───── AVAILABLE DATA ─────
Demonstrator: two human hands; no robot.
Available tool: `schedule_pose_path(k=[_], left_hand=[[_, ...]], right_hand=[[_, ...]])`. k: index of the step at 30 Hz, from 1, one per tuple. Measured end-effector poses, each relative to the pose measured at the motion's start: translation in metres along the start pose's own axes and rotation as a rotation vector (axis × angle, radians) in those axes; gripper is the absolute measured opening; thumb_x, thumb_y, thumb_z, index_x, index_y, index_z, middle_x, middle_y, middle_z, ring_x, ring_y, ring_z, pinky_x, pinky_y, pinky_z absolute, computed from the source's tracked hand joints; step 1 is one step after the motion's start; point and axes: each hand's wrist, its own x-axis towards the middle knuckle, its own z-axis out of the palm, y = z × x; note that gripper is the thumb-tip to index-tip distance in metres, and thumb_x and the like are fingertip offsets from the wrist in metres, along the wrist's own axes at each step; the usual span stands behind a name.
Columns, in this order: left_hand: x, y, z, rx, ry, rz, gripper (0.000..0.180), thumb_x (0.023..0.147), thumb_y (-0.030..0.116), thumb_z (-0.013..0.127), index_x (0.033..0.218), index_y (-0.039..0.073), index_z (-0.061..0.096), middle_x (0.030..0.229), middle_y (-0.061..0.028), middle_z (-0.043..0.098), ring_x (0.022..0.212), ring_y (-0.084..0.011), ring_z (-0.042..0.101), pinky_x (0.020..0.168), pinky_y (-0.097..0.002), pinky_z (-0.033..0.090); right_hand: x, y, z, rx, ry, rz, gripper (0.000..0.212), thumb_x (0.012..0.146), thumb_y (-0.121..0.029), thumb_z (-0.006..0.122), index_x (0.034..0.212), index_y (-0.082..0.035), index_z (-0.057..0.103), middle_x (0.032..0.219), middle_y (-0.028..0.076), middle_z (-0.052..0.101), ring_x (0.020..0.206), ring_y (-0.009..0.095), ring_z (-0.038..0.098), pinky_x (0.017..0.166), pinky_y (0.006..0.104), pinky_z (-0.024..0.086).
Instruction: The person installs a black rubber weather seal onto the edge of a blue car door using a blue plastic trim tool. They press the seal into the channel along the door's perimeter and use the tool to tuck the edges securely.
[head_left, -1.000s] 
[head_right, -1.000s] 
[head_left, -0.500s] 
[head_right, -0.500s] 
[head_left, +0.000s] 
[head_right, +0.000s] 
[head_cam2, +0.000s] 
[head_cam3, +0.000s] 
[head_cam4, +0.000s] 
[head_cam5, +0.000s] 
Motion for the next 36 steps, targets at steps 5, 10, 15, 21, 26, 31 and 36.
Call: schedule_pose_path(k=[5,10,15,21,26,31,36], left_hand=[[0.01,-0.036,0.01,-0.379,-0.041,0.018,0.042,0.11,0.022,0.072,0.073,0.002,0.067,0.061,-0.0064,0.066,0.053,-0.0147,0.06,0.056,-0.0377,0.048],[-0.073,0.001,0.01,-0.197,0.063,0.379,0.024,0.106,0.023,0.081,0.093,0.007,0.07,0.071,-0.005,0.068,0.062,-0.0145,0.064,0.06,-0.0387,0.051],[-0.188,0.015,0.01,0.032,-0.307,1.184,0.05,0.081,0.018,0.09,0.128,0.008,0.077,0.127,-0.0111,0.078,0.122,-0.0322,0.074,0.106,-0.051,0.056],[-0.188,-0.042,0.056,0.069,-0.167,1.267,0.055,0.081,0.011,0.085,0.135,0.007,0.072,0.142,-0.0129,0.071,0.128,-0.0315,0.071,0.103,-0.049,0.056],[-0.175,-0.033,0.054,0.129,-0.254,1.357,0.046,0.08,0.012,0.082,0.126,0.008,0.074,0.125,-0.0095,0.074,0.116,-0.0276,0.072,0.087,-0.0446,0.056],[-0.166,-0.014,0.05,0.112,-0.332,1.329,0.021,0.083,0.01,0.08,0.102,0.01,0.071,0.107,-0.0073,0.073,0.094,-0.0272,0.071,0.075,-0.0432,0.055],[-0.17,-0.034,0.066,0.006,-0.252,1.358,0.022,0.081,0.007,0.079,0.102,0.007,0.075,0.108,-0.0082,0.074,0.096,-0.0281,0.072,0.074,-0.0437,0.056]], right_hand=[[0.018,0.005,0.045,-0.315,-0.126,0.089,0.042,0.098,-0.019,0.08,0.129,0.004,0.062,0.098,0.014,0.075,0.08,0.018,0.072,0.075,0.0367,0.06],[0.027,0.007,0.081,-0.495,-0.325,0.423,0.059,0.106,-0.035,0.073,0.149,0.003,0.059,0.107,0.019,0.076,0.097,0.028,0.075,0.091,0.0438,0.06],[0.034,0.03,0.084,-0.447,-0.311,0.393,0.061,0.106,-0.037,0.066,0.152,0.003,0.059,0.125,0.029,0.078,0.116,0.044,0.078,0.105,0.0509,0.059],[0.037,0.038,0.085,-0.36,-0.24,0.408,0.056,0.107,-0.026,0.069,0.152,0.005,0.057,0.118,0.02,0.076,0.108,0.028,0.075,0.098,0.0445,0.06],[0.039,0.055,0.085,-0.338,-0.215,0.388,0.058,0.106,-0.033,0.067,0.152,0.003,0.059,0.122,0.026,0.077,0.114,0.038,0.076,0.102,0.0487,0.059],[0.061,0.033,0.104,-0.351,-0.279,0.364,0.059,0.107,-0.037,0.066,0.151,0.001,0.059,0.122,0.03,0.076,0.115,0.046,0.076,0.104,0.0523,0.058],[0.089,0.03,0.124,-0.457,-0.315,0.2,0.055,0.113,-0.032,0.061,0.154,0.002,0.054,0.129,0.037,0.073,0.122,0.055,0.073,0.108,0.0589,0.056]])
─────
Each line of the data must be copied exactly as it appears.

Demonstrator: two human hands; no robot.
Available tool: `schedule_pose_path(k=[_], left_hand=[[_, ...]], right_hand=[[_, ...]])`. k: index of the step at 30 Hz, from 1, one per tuple. Measured end-effector poses, each relative to the pose measured at the motion's start: translation in metres along the start pose's own axes and rotation as a rotation vector (axis × angle, radians) in those axes; gripper is the absolute measured opening; thumb_x, thumb_y, thumb_z, index_x, index_y, index_z, middle_x, middle_y, middle_z, ring_x, ring_y, ring_z, pinky_x, pinky_y, pinky_z absolute, computed from the source's tracked hand joints; step 1 is one step after the motion's start; point and axes: each hand's wrist, its own x-axis towards the middle knuckle, its own z-axis out of the palm, y = z × x; note that gripper is the thumb-tip to index-tip distance in metres, and thumb_x and the like are fingertip offsets from the wrist in metres, along the wrist's own axes at each step; the usual span stands behind a name.
Columns, in this order: left_hand: x, y, z, rx, ry, rz, gripper (0.000..0.180), thumb_x (0.023..0.147), thumb_y (-0.030..0.116), thumb_z (-0.013..0.127), index_x (0.033..0.218), index_y (-0.039..0.073), index_z (-0.061..0.096), middle_x (0.030..0.229), middle_y (-0.061..0.028), middle_z (-0.043..0.098), ring_x (0.022..0.212), ring_y (-0.084..0.011), ring_z (-0.042..0.101), pinky_x (0.020..0.168), pinky_y (-0.097..0.002), pinky_z (-0.033..0.090); right_hand: x, y, z, rx, ry, rz, gripper (0.000..0.212), thumb_x (0.012..0.146), thumb_y (-0.121..0.029), thumb_z (-0.006..0.122), index_x (0.034..0.212), index_y (-0.082..0.035), index_z (-0.057..0.103), middle_x (0.032..0.219), middle_y (-0.028..0.076), middle_z (-0.052..0.101), ring_x (0.020..0.206), ring_y (-0.009..0.095), ring_z (-0.038..0.098), pinky_x (0.017..0.166), pinky_y (0.006..0.104), pinky_z (-0.024..0.086).
Instruction: The person installs a black rubber weather seal onto the edge of a blue car door using a blue plastic trim tool. They press the seal into the channel along the door's perimeter and use the tool to tuck the edges securely.
[head_left, -1.000s] 
[head_right, -1.000s] 
[head_left, -0.500s] 
[head_right, -0.500s] 
[head_left, +0.000s] 
[head_right, +0.000s] 
[head_cam2, +0.000s] 
[head_cam3, +0.000s] 
[head_cam4, +0.000s] 
[head_cam5, +0.000s] 
Motion for the next 36 steps, targets at steps 5, 10, 15, 21, 26, 31 and 36.
Call: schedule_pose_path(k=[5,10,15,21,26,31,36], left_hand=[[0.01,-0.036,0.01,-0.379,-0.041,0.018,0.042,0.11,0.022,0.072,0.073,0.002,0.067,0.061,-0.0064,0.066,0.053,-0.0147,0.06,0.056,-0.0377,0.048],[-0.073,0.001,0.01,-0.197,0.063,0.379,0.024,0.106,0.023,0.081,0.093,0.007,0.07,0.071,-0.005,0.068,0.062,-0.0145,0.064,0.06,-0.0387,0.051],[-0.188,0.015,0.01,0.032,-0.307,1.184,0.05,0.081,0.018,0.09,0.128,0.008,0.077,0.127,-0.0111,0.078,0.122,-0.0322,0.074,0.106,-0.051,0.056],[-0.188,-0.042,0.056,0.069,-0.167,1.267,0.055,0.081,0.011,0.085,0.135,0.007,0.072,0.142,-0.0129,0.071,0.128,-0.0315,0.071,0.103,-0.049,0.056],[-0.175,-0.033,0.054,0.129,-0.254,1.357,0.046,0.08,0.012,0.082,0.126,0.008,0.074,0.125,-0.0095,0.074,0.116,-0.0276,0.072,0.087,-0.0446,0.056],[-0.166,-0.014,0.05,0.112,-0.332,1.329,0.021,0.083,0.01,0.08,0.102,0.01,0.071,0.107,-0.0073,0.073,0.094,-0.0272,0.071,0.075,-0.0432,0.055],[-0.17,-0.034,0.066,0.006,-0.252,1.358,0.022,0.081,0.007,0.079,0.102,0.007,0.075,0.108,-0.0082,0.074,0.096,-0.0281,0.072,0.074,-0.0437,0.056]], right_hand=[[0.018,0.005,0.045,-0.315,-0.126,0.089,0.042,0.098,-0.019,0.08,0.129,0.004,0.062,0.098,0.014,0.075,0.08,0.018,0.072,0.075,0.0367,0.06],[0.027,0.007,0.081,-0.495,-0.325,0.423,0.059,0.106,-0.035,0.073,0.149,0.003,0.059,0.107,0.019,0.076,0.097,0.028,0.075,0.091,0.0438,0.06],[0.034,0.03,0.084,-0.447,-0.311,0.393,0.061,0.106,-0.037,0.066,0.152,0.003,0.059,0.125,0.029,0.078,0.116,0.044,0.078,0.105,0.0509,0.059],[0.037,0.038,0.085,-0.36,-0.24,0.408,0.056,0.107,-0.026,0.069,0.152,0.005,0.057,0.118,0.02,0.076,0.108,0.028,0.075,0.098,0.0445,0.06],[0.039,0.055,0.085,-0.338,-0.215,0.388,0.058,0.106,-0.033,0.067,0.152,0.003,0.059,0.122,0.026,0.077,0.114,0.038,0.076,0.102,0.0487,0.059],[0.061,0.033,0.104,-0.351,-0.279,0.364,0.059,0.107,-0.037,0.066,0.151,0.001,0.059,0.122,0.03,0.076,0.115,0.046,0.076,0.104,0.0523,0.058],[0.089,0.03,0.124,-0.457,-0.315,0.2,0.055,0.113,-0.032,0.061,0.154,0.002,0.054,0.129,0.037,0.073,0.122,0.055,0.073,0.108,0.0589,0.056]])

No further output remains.